After a rocky start to the year, a number of major U.S. equity markets are in or near correction territory. Understandably, the not-so-distant volatile days of March 2020 precipitated by COVID are still fresh in everyone’s mind.

Corrections, such as the one just experienced, are a healthy and natural aspect of investing. I know… how can a decline be healthy? The answer lies within investor sentiment. Fast-paced market advances often lead to overconfidence. Corrections are simply the market’s way of giving investors a little dose of reality, just enough to right size expectations and sober investors from their euphoric state.

Corrections are often caused by something unexpected and/or a threat to the status quo. In the current period, the market is wrestling with a few issues, these include:

1) A rising interest rate environment,

2) Stretched U.S. stock valuations,

3) Moderating economy (from red hot to sustainable growth),

4) Ongoing pandemic with fits and starts,

5) Inflation deliberations, and now

6) Escalating geopolitical tensions.

The market is a worrywart at heart. The market is always dealing with some uncertainty, future prognostications, or what-if scenarios. In fact, economic data rarely experiences such overwhelmingly positive coordination as seen in the first half of 2021. Economic data is typically dynamically mixed, some positive and some negative.
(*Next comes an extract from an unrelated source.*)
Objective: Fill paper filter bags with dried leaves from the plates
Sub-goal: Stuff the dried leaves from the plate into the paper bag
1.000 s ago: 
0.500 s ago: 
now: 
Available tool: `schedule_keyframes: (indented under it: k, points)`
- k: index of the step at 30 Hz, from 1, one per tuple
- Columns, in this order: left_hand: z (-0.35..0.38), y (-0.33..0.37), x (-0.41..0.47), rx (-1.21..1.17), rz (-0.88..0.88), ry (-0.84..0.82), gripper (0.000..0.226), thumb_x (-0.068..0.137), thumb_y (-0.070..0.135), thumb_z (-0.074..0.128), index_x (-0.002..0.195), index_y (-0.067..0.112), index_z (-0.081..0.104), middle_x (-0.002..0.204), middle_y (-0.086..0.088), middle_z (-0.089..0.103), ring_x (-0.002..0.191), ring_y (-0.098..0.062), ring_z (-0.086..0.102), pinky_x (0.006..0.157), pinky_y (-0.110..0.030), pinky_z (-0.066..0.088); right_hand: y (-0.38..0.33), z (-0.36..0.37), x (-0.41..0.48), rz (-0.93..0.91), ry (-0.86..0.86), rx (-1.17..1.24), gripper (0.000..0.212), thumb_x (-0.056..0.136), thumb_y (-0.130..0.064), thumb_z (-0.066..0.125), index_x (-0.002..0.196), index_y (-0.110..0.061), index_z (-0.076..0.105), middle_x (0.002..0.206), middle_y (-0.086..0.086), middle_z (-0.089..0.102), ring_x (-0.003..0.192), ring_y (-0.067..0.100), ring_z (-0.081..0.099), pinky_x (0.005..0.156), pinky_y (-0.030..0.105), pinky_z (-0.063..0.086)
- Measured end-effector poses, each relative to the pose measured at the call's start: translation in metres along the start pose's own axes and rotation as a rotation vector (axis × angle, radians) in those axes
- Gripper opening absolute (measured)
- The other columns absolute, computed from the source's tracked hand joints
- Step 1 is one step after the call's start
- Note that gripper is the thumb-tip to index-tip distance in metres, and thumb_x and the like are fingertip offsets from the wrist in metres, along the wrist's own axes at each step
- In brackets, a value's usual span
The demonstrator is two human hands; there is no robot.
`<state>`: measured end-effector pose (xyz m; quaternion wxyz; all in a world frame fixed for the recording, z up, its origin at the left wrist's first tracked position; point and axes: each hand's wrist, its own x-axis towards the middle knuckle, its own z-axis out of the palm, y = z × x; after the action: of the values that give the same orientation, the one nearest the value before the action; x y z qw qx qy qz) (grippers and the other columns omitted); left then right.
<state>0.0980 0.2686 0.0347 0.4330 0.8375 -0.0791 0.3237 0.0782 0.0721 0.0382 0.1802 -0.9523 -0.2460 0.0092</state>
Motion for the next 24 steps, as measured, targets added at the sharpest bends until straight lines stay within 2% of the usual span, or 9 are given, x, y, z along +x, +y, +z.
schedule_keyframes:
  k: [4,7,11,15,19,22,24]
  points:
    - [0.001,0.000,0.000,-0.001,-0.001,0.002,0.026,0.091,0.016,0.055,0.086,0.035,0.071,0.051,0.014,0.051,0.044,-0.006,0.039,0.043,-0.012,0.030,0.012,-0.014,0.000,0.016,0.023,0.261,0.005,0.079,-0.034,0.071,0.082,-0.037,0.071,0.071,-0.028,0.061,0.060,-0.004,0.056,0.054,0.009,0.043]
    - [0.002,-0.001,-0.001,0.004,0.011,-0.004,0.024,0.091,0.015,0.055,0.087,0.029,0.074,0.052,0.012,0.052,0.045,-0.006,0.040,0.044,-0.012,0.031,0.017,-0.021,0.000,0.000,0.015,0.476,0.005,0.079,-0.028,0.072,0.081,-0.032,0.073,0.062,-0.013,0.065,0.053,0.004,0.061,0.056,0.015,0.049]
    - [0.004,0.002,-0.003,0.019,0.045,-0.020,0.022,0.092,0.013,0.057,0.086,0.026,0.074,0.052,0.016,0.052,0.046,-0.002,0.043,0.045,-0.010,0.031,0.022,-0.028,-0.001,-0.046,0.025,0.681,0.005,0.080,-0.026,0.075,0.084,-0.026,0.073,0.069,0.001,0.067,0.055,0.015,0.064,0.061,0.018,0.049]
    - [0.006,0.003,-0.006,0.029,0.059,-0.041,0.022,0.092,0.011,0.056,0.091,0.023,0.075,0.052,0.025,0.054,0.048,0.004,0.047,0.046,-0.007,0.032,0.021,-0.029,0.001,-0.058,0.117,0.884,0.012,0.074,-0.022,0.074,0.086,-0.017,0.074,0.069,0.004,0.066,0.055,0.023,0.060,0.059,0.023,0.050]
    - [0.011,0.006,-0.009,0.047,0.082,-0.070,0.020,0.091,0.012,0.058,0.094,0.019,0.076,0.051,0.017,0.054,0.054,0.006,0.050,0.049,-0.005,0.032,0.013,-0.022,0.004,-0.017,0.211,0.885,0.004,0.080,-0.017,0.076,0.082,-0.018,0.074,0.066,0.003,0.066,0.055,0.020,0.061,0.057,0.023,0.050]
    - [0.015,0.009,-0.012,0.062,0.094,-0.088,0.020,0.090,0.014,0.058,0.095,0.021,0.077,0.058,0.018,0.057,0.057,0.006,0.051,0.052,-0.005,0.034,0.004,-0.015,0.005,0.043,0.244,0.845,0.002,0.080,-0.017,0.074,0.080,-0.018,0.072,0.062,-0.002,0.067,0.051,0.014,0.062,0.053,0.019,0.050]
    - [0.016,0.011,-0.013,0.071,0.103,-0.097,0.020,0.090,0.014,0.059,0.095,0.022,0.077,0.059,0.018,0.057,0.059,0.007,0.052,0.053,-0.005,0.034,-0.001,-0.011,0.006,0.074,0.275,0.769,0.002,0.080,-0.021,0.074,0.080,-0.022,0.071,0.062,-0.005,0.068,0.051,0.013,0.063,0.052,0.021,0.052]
It’s the aggregated evaluation that is most valuable.

2022 was expected to be a challenging investment environment. Many of the above-mentioned issues were emerging toward the end of 2021. Market history shows that the leaders during a bull market tend to lead during a correction. The reason is simple, the valuations of the leaders get stretched more than the laggards making them more sensitive to uncertainty. As such, it makes sense that growthy companies which led the ascent also led the decline. Since the future and its turning points are unknown, maintaining a diversified portfolio with exposures to growth and value names leads to better wealth-focused portfolios.

Looking forward, many of the identified issues are likely to dissipate. Monitoring various economic data suggests the economy is still in a growth mode, hence a positive backdrop. From the perch of the red hot 2021’s first half, it’s understandable for some observers to misinterpret a moderating economy. However, with proper context and historic norms, the first half of 2021 was actually the outlier… more recent economic data indicates economic growth moderating to a normalized pace.

Ultimately, 2022 may be a bumpy ride. The lifespan of the market’s concerns is unknown. Focusing on the larger picture with a long-term perspective should help mitigate short-term angst. The best portfolio positioning in times like these is a diversified portfolio with your specific objectives in mind. As an aside, this week Punxsutawney Phil predicted six more weeks of winter. Have a great weekend and reach out as always if you want to chat. Warmest regards.


Diversification may help reduce, but cannot eliminate, risk of investment losses.

The opinions expressed are those of Heritage Financial and not necessarily those of Lincoln Financial Advisors Corp.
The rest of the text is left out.